TASK BRIEF: Retype each entry below exactly as it stands.

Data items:
"""

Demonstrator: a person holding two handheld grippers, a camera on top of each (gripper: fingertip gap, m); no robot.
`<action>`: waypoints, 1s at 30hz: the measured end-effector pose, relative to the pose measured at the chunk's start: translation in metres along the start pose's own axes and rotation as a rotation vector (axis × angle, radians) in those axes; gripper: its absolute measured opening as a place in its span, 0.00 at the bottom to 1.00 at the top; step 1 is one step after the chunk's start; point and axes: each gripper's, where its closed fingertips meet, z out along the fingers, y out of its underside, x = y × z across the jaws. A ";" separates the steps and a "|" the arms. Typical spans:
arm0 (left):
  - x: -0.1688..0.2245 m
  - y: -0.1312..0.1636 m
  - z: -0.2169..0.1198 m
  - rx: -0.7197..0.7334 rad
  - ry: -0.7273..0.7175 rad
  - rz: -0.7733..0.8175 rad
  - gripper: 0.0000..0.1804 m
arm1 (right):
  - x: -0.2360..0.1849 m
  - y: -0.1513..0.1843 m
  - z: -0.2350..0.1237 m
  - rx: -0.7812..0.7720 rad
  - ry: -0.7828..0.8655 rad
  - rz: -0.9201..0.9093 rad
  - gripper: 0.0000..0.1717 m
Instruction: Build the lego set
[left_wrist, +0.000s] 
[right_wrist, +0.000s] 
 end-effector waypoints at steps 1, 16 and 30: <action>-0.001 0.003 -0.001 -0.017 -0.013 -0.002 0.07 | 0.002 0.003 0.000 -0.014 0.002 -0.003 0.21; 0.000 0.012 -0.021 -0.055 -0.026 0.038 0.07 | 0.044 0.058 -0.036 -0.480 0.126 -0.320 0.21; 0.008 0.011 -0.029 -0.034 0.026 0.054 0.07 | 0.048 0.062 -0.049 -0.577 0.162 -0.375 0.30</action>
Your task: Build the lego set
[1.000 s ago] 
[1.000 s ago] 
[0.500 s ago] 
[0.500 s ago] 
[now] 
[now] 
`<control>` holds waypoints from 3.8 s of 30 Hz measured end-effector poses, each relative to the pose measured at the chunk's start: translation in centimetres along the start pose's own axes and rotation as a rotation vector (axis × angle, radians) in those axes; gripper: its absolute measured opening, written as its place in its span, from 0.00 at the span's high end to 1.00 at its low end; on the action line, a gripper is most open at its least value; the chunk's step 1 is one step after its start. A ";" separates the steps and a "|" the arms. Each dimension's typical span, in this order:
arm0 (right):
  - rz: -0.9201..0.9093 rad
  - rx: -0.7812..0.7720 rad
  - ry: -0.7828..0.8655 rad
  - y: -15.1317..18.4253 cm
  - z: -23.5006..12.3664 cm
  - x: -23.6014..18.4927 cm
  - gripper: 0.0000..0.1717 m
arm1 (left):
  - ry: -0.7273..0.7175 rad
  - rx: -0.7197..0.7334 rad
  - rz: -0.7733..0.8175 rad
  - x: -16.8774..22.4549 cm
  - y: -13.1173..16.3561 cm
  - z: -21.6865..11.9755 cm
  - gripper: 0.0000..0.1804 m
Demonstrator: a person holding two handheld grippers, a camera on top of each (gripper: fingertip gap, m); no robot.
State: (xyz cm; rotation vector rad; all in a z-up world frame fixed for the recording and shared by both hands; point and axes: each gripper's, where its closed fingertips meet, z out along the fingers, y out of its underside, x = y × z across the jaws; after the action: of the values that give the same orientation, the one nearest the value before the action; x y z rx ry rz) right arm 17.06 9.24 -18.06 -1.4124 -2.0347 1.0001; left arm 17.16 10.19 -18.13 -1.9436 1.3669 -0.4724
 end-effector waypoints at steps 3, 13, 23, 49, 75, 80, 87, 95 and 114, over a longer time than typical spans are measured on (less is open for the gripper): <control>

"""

WRITTEN REPLY:
Demonstrator: a person holding two handheld grippers, a camera on top of each (gripper: fingertip gap, m); no robot.
`<action>`: waypoints, 1s at 30hz: the measured end-effector pose, relative to the pose measured at the chunk's start: translation in metres along the start pose's own axes and rotation as a rotation vector (axis × angle, radians) in those axes; gripper: its absolute measured opening as a place in its span, 0.00 at the bottom to 1.00 at the top; step 1 is one step after the chunk's start; point and axes: each gripper's, where its closed fingertips meet, z out along the fingers, y out of its underside, x = y × z across the jaws. A ";" separates the steps and a "|" the arms. Typical spans:
arm0 (left):
  - x: -0.1688..0.2245 m
  - y: -0.1312..0.1636 m
  - z: -0.2169..0.1198 m
  - rx: -0.7197..0.7334 rad
  - ry: -0.7273..0.7175 rad
  - rz: -0.7733..0.8175 rad
  - gripper: 0.0000..0.1804 m
arm1 (right):
  - x: -0.2360..0.1849 m
  - y: -0.1513..0.1843 m
  - z: -0.2350..0.1237 m
  - rx: -0.7812..0.7720 rad
  - ry: -0.7828..0.8655 rad
  - rz: -0.9201..0.9093 rad
  - gripper: 0.0000..0.1717 m
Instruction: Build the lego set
[left_wrist, +0.000s] 
[right_wrist, +0.000s] 
 end-effector waypoints at steps 1, 16 and 30: <action>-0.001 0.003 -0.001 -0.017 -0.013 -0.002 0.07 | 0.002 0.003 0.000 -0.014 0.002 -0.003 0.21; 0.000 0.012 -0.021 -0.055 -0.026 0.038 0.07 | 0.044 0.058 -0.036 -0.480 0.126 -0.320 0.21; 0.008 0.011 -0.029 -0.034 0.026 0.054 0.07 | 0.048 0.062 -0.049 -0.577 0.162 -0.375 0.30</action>
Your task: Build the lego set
[1.000 s ago] 
[1.000 s ago] 
[0.500 s ago] 
[0.500 s ago] 
[now] 
[now] 
`<control>` holds waypoints from 3.8 s of 30 Hz measured end-effector poses, each relative to the pose measured at the chunk's start: translation in centimetres along the start pose's own axes and rotation as a rotation vector (axis × angle, radians) in those axes; gripper: its absolute measured opening, written as its place in its span, from 0.00 at the span's high end to 1.00 at its low end; on the action line, a gripper is most open at its least value; the chunk's step 1 is one step after its start. A ";" separates the steps and a "|" the arms. Each dimension's typical span, in this order:
arm0 (right):
  - rz: -0.9201..0.9093 rad
  - rx: -0.7812..0.7720 rad
  - ry: -0.7828..0.8655 rad
  - y: -15.1317..18.4253 cm
  - z: -23.5006..12.3664 cm
  - x: -23.6014..18.4927 cm
  - gripper: 0.0000..0.1717 m
arm1 (left):
  - ry: -0.7273..0.7175 rad
  - rx: -0.7197..0.7334 rad
  - rz: -0.7733..0.8175 rad
  - x: -16.8774..22.4549 cm
  - y: -13.1173..16.3561 cm
  - z: -21.6865..11.9755 cm
  - gripper: 0.0000..0.1804 m
Demonstrator: a person holding two handheld grippers, a camera on top of each (gripper: fingertip gap, m); no robot.
State: (xyz cm; rotation vector rad; all in a z-up world frame fixed for the recording and shared by both hands; point and axes: each gripper's, where its closed fingertips meet, z out along the fingers, y out of its underside, x = y × z across the jaws; after the action: of the values that give the same orientation, the one nearest the value before the action; x y z rx ry rz) right arm 17.06 9.24 -18.06 -1.4124 -2.0347 1.0001; left arm 17.16 10.19 -18.13 -1.9436 1.3669 -0.4724
 end-effector waypoints at steps 3, 13, 23, 49, 75, 80, 87, 95 and 114, over a longer time than typical spans are measured on (less is open for the gripper): <control>

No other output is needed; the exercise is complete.